### Requirement
Repeat exactly the lines of the records below, starting at the line containing "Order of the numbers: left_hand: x" and ending at the line containing "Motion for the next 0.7". Leave the pictures out.
╭─ Records provided
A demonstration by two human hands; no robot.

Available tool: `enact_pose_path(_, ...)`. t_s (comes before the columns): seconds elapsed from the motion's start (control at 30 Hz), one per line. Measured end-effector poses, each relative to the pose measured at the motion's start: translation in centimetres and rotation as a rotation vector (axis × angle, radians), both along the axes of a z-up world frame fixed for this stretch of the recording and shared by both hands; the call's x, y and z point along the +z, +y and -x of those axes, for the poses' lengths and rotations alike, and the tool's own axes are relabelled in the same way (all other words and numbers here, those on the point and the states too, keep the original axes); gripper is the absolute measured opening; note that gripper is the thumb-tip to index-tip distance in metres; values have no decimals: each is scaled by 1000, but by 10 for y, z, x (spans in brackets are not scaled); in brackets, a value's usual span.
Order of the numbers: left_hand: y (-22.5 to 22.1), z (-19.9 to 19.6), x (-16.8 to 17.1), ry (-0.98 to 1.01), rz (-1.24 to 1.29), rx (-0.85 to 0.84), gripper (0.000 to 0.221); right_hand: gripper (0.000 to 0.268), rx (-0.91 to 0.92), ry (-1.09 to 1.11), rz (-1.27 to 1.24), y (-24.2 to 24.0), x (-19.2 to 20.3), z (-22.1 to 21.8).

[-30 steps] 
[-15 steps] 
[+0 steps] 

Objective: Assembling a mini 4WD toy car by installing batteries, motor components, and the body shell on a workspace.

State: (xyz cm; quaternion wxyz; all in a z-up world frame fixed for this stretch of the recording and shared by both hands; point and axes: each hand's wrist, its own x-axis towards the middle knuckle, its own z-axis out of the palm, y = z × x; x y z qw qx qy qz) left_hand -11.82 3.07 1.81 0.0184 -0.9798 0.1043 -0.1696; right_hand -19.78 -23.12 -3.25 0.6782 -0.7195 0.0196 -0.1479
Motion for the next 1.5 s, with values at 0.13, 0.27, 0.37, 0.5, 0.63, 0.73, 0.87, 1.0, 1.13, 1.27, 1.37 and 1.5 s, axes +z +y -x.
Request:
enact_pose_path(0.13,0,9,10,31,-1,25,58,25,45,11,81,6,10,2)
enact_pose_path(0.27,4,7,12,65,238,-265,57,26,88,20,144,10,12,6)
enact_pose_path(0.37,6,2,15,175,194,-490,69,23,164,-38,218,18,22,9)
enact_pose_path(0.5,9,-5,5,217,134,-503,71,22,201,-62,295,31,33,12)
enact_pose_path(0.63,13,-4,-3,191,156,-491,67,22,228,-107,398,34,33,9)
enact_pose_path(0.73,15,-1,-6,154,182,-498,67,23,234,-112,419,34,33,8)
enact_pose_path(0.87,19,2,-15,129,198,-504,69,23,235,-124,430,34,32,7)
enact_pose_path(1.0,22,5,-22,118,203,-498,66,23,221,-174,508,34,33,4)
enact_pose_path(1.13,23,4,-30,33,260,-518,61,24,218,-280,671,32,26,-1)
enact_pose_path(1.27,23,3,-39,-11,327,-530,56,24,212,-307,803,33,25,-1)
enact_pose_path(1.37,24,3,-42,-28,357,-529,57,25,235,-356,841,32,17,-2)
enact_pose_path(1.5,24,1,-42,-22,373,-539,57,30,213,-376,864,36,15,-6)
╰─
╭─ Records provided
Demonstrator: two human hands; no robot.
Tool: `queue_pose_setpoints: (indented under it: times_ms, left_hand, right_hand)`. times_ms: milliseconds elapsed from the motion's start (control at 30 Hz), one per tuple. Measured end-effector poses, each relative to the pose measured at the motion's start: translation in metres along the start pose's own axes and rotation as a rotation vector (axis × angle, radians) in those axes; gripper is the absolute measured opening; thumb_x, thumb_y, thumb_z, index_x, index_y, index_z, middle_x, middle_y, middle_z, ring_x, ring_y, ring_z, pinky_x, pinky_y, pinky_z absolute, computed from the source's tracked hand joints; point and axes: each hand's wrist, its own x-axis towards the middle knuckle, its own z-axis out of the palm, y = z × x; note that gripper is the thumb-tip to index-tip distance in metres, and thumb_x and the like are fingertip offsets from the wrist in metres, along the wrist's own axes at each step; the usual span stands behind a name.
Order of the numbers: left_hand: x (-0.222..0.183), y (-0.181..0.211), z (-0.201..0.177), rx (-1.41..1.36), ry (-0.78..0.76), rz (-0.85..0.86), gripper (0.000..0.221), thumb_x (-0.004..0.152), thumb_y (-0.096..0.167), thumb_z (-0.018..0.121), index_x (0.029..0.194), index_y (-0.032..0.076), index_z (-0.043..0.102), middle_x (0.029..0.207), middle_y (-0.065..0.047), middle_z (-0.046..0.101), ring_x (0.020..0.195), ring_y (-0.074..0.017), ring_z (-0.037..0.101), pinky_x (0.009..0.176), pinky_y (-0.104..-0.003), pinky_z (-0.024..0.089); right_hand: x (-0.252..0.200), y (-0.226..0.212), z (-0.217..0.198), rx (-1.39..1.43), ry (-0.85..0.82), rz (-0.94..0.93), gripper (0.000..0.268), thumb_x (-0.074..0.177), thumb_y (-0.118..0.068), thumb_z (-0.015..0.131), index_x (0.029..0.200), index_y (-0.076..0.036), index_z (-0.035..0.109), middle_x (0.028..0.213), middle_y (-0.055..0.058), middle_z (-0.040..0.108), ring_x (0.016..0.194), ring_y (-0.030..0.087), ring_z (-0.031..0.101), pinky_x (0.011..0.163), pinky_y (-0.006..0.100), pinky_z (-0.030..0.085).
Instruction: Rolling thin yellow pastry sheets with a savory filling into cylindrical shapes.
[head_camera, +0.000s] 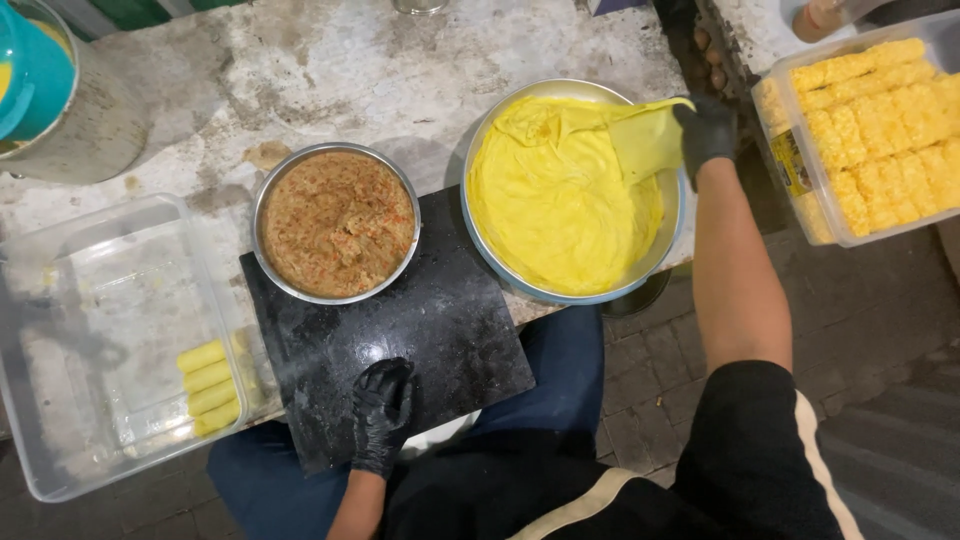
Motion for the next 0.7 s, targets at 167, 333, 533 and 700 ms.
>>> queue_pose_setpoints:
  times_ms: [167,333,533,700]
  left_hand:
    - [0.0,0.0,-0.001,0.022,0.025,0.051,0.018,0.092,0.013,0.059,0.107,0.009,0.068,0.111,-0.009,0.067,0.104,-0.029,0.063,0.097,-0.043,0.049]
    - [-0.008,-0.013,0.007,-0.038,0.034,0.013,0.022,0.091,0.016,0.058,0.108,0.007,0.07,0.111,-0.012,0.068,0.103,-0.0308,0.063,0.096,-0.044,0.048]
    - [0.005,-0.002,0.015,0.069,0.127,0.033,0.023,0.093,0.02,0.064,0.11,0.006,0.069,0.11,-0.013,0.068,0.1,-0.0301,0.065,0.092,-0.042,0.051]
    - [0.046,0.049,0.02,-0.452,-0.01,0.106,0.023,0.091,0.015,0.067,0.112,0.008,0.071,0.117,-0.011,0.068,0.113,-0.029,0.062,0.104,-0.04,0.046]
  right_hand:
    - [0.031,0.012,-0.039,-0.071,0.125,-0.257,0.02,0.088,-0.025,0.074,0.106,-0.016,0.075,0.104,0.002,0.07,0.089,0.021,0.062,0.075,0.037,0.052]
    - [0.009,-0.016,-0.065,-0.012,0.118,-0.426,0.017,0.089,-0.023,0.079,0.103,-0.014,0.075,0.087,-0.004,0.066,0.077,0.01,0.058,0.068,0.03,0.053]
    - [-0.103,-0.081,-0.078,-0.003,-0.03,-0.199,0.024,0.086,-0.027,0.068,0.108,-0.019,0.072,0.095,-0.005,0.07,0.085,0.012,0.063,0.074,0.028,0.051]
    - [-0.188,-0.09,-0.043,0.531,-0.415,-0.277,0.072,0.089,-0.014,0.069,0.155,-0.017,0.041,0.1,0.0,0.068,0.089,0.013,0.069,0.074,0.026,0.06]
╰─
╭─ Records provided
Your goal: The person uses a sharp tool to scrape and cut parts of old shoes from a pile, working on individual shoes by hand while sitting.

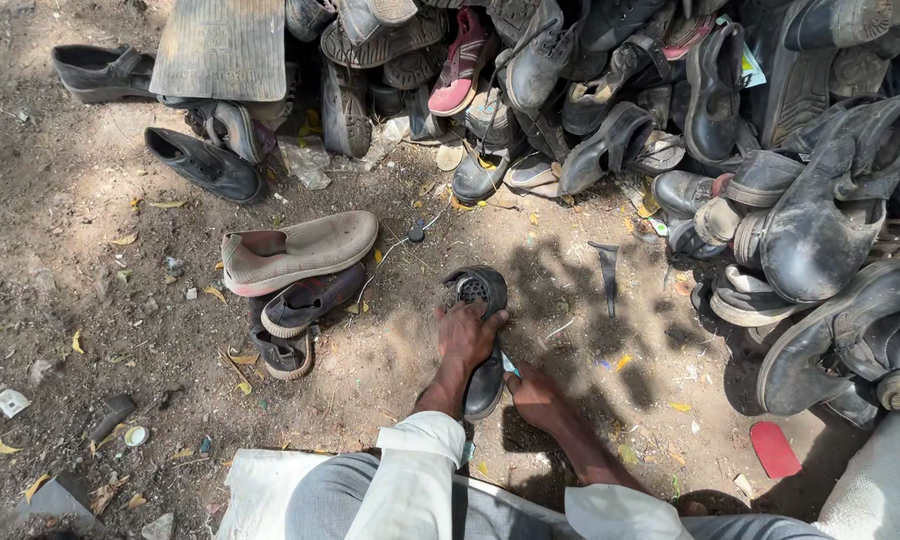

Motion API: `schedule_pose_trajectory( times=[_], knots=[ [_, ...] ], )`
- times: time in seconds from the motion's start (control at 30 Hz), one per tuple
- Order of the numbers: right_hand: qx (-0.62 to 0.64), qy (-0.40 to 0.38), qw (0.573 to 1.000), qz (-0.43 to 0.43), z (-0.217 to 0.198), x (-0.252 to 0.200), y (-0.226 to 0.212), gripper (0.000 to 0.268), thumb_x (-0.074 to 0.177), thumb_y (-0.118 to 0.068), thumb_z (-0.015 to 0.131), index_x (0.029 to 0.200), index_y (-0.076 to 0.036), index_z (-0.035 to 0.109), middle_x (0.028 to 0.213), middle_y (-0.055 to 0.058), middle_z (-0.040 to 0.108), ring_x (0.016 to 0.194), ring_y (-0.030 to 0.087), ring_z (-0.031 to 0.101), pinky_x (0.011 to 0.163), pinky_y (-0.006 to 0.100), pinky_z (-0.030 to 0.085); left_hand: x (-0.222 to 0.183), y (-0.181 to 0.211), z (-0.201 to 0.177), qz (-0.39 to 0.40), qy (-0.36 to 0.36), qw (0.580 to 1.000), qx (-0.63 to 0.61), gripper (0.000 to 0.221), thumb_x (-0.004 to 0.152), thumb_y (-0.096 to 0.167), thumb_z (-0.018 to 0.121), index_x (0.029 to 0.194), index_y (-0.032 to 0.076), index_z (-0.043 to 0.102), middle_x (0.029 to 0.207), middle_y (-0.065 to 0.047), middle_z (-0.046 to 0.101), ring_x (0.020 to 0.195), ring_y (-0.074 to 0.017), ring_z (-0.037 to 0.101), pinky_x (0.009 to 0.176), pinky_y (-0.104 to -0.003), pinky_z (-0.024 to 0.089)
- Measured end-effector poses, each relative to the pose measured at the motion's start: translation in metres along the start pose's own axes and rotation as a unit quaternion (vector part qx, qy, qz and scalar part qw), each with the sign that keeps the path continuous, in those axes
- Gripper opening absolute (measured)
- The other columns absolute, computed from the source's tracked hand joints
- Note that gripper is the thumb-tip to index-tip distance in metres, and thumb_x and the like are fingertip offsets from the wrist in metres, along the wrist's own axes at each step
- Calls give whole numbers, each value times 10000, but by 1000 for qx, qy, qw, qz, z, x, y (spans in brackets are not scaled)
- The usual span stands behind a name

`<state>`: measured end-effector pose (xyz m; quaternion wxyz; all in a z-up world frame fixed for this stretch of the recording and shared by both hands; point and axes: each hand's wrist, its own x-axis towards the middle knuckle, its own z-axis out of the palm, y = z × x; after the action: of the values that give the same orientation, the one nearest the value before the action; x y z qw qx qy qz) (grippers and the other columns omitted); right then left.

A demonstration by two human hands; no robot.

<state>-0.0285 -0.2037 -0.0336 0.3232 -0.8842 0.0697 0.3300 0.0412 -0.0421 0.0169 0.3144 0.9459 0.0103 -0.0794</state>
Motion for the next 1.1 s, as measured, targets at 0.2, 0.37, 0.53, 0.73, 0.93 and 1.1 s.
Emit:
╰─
### Solution for this task
Order of the numbers: left_hand: x (-0.222..0.183), y (-0.181..0.211), z (-0.201..0.177), rx (-1.41..1.36), ry (-0.78..0.76), rz (-0.85..0.86), gripper (0.000..0.221), thumb_x (-0.004..0.152), thumb_y (-0.096..0.167), thumb_z (-0.018..0.121), index_x (0.029..0.194), index_y (-0.032..0.076), index_z (-0.043..0.102), middle_x (0.029..0.207), middle_y (-0.065..0.047), middle_z (-0.046..0.101), ring_x (0.020..0.195), ring_y (-0.074..0.017), ring_z (-0.037..0.101), pinky_x (0.009..0.176), pinky_y (-0.104..-0.003), pinky_z (-0.024..0.089); right_hand: x (-0.252..0.200), y (-0.226..0.212), z (-0.217..0.198), rx (-1.39..1.43), ry (-0.85..0.82), rz (-0.94..0.93), gripper (0.000..0.268), thumb_x (-0.074..0.177), thumb_y (-0.118..0.068), thumb_z (-0.015..0.131), index_x (0.029..0.200), index_y (-0.076..0.036), index_z (-0.035..0.109), middle_x (0.028..0.213), middle_y (-0.055..0.058), middle_z (-0.040..0.108), ring_x (0.016..0.194), ring_y (-0.030..0.087), ring_z (-0.031..0.101), pinky_x (0.011..0.163), pinky_y (-0.006..0.100), pinky_z (-0.030..0.085).
Instruction: Rolling thin yellow pastry sheets with a savory filling into cylindrical shapes.
[head_camera, +0.000s] 
Motion for the next 0.7 s, targets at 167, 333, 533 and 700 ms.

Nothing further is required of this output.